Published Mar 28, 2009In the days Before Digital, the process of recording, mixing and releasing music was to today's musician unimaginably difficult and cumbersome. And expensive - all that gear! To do one thing each! With all the complexity, it was the rare musician who had the skills to grasp both the technology and the finer art of making music sound good.
Since the beginning of recorded music, record producers have bridged the gap between the technology (domain of the engineer) and the music. Conversant in "studio speak," producers are skilled in the ways of composition, hook-finding, sound-creating and all the tricks big and small that turn a good song into a great recording - into a hit, even. As a result, great producers have always been in demand.
These days most of the technology required to record, mix, master and release an album can fit on a microchip so tiny you could snort it up your nose. Does that mean the age of the producer has passed?
Heck no, says engineer/producer Laurence Currie. "What a producer brings to a project is a lot of experience that a new band and even experienced bands won't always have. This includes an outside educated opinion on everything from how to spend your dollars to maximize your budget, as well as arrangements, sounds, etc. This is also a person to go to when disputes inevitably arise between band members during the recording."
Recording and releasing an album isn't just about committing your songs to tape (or the digital equivalent). It's also about defining who you are as an artist, by coming up with "your" sound. That doesn't mean sounding the same from album to album, but exploring the possibilities of your range. A great producer will push your sound toward new heights or can reinvent you altogether. Witness Rick Rubin's work with Johnny Cash. In many ways, Rubin regenerated the edgy vitality of Cash's earliest work, while at the same time introducing him to a whole new audience. It was producing genius.
Although it has become less common, producers also have a role to play in connecting artists to record labels. A producer will sometimes take on a project "on spec" and then use her connections to place the recording with a label in exchange for a finder's fee or a larger chunk of royalties. This is what's called a producer's "shopping deal."
Because producers can add so much to the creative and business process, it's important to make a clear, mutually agreeable deal with him or her before you get started. The deal may change depending on whether you or your record label (if you have one) makes the deal with the producer, but either way these are the key points to consider:
1) Location and schedule: When and where will the recording take place?

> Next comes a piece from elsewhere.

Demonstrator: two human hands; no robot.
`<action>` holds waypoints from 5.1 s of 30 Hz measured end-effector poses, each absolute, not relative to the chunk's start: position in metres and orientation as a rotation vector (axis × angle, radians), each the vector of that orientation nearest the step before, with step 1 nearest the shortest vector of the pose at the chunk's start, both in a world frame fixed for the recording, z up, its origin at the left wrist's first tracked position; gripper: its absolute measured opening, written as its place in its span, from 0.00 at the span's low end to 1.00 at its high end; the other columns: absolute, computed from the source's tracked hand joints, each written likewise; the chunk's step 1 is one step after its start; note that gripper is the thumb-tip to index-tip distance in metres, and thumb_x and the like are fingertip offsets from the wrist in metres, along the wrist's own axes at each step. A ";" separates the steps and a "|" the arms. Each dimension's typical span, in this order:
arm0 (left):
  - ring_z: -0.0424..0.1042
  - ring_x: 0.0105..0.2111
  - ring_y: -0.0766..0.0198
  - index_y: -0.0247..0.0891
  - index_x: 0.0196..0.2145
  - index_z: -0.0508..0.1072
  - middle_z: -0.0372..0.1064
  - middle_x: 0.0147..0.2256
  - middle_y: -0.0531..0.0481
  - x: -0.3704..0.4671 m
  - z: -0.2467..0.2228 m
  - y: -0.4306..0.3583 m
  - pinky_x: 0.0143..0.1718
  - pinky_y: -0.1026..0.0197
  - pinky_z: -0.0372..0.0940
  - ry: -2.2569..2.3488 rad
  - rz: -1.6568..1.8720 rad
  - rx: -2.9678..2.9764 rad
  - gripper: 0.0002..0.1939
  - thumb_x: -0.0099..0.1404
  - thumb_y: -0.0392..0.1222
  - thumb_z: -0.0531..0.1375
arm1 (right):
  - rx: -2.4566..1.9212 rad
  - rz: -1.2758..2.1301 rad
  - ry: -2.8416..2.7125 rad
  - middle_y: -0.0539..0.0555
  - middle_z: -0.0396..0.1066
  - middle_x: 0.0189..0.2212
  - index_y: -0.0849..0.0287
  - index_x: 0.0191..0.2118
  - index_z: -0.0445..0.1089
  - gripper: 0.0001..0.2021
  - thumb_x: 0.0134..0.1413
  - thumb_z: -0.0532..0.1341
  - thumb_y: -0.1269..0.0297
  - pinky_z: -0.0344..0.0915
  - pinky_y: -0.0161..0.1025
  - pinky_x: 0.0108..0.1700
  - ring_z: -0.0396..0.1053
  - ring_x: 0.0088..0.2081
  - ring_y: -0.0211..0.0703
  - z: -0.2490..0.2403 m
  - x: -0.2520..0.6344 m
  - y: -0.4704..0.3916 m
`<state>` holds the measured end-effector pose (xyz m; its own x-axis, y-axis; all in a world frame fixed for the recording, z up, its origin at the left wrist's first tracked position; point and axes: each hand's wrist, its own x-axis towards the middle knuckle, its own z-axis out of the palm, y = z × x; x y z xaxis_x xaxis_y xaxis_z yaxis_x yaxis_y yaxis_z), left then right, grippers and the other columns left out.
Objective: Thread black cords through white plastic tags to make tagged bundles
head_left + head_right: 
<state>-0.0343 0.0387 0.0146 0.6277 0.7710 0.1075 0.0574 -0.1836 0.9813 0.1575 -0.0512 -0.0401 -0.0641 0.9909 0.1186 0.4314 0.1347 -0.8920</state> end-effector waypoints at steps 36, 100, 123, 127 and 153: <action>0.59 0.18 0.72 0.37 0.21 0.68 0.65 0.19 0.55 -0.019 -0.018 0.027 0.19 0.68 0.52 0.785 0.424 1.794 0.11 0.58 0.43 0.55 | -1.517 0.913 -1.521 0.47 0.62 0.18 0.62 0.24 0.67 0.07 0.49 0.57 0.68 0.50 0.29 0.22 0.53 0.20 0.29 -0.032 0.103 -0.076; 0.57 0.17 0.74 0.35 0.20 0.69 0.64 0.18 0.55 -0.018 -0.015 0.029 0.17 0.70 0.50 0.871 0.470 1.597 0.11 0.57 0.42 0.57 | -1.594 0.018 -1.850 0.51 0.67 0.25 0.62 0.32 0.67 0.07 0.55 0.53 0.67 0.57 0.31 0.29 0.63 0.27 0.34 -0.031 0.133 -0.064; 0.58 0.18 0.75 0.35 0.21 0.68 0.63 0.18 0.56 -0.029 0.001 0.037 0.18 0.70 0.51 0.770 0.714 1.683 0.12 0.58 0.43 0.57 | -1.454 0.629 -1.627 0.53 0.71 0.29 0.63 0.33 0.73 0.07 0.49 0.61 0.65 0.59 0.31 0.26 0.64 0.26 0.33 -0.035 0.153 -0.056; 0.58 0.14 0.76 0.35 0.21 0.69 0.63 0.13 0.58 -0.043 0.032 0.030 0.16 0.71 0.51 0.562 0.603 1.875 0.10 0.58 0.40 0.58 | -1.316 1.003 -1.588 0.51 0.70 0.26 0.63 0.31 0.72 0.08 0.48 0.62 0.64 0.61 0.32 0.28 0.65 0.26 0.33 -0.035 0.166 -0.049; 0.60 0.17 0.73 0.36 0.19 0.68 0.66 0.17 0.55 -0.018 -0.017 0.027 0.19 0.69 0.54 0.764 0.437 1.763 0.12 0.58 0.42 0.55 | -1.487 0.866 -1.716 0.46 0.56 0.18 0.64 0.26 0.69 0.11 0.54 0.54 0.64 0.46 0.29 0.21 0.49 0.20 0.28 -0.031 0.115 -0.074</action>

How many recording, mixing and mastering days are in the budget? Will there be any pre-production time, during which the band and the producer can meet, talk about the direction of the project and the best way to achieve their goals together? Will the producer be paid for pre-production time, or will this be rolled into the whole fee?

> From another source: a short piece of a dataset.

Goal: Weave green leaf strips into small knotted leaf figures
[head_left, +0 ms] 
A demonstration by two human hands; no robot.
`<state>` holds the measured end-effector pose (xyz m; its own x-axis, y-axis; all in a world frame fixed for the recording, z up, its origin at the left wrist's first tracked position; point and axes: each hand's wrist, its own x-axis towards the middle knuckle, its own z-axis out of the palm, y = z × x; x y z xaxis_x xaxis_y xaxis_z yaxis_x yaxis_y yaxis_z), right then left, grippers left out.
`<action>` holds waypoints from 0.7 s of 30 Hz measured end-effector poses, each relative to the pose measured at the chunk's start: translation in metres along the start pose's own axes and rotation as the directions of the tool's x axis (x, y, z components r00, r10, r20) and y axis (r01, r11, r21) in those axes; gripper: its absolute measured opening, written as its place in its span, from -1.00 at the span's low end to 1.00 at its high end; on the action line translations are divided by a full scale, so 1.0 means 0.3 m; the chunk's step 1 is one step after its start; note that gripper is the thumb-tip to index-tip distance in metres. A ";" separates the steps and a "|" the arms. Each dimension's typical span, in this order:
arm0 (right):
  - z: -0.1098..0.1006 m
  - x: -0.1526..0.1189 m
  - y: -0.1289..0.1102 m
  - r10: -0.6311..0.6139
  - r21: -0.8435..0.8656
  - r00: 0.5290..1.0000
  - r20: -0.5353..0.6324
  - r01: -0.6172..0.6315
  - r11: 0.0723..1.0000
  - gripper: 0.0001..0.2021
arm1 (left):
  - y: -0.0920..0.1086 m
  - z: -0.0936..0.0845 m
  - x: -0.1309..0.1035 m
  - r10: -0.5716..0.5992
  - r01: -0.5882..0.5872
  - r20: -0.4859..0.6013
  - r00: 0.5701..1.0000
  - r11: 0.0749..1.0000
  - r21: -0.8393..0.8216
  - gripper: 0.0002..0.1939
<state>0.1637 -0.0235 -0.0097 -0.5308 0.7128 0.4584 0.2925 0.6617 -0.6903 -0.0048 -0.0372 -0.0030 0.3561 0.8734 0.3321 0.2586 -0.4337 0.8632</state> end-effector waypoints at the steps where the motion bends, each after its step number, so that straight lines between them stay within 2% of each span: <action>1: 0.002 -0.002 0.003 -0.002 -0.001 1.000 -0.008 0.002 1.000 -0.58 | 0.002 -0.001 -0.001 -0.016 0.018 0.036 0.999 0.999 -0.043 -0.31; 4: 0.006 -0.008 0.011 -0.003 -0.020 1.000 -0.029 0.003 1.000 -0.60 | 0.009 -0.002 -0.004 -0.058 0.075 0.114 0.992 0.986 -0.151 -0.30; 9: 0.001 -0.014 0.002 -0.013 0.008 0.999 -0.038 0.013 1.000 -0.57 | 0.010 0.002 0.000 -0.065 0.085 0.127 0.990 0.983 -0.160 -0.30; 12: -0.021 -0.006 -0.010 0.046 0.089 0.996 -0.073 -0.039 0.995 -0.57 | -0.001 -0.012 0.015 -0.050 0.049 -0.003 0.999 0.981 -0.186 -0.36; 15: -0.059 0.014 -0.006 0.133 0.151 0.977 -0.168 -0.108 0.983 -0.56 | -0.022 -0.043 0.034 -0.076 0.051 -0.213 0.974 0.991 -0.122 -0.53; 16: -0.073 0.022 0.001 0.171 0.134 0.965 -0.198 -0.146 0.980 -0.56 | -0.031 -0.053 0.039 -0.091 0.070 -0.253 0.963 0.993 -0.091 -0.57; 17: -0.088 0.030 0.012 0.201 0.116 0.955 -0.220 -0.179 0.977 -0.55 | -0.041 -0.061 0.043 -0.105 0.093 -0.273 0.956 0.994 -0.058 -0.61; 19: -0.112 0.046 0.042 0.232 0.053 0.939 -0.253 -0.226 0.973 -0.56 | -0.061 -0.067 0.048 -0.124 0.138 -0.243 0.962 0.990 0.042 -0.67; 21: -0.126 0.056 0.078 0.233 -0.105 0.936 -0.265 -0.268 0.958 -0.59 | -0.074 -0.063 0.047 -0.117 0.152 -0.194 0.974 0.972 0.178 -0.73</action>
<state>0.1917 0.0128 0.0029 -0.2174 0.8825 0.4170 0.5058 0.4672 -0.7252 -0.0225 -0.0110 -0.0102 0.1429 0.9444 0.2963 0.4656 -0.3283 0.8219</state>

2) Responsibilities: Is the producer also engineering? Will she or he be arranging or co-writing? Who chooses the mastering engineer? Will she or he shepherd the masters through the mastering process? How will disputes between the band and the produce be settled? Who has final creative control?

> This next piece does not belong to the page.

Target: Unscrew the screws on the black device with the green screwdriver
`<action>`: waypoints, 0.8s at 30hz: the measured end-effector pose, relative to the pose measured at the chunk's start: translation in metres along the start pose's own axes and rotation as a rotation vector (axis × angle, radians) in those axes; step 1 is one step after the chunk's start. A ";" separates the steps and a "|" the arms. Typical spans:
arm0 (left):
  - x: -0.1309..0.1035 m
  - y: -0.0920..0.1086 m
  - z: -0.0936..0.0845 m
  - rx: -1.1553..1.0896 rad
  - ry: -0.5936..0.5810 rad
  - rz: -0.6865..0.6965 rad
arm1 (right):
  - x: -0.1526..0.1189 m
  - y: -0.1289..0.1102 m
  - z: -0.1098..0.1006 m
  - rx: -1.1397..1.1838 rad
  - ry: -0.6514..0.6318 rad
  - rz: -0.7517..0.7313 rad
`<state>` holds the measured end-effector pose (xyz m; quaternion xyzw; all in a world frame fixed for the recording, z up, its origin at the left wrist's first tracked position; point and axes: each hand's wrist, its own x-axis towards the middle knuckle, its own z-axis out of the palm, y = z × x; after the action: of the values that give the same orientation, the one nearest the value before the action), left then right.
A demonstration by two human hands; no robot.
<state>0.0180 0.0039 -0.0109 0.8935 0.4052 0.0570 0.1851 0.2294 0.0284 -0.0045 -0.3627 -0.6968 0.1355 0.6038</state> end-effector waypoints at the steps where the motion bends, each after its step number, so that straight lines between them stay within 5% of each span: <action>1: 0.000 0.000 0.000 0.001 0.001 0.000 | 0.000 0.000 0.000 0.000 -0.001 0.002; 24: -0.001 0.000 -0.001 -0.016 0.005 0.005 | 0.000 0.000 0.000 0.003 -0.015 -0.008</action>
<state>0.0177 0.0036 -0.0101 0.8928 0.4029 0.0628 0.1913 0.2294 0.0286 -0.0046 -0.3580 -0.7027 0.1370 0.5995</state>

3) Ownership: If the producer helps to write and arrange, who owns the copyright of the songs? What about ownership of the masters?
4) Budget: Agree on a total budget for the project. The budget should include studio time, gear rentals, side musicians' fees, tape and equipment costs, transportation, lunches and everything else that gets paid out of pocket to make the recording happen. Then you need to agree on who is responsible for managing the budget. If it is the producer (which is often the case), what happens if the producer needs to spend over the budget? Will she or he have to get approval from you? What about unapproved overspending - who ultimately pays for that?
5) Credit: How will the producer's credit read, and where will it be located on the packaging? Will you be allowed to use the producer's name, bio, and photo when promoting the finished project?
6) Fee: How much, and is it a one-time fee? If the deal is with a label, will the fee be considered recoupable against record sales - in other words, is it a share of royalties ("producer royalties")? If so, will there be an advance paid? If on a flat fee, will it be paid by day, week, or all at once? What about overtime? Do you need to add GST or PST?
7) Expenses: What, if any, expenses will be paid on behalf of the producer? Hotel, travel, a per diem? Dry cleaning? Sometimes the biggest arguments are about the littlest things so be clear about this. Also, make sure that throughout the process somebody keeps all the receipts.
8) Points: It's common, especially if the fee is on the low side, or if the producer has some clout, for the producer to be given "points" on sales of the recording - that means the producer would be entitled to be paid a share of record sales. How much? Something in the range of 1 percent to 4 percent of what retailers pay (the published price to dealers or PPD) is standard. Will the points be calculated and paid at the same time as the artist?
9) Delivery/termination: At what point has the producer's job finished? When she or he has handed off the final mixes? Or when the record label accepts them? Here's a big one. What if the project doesn't work out and you hate the results? Do you still have to pay?
Should you get a lawyer involved? If time and money permit, it is always a good idea to have independent counsel when making a binding agreement. But as important as being able to make the deal, is picking a producer you can work with, both in terms of sound and work methods. The choice of producer is one of the most important you'll make, so do your research, take your time, and try to get to know your intended before you walk down the studio aisle.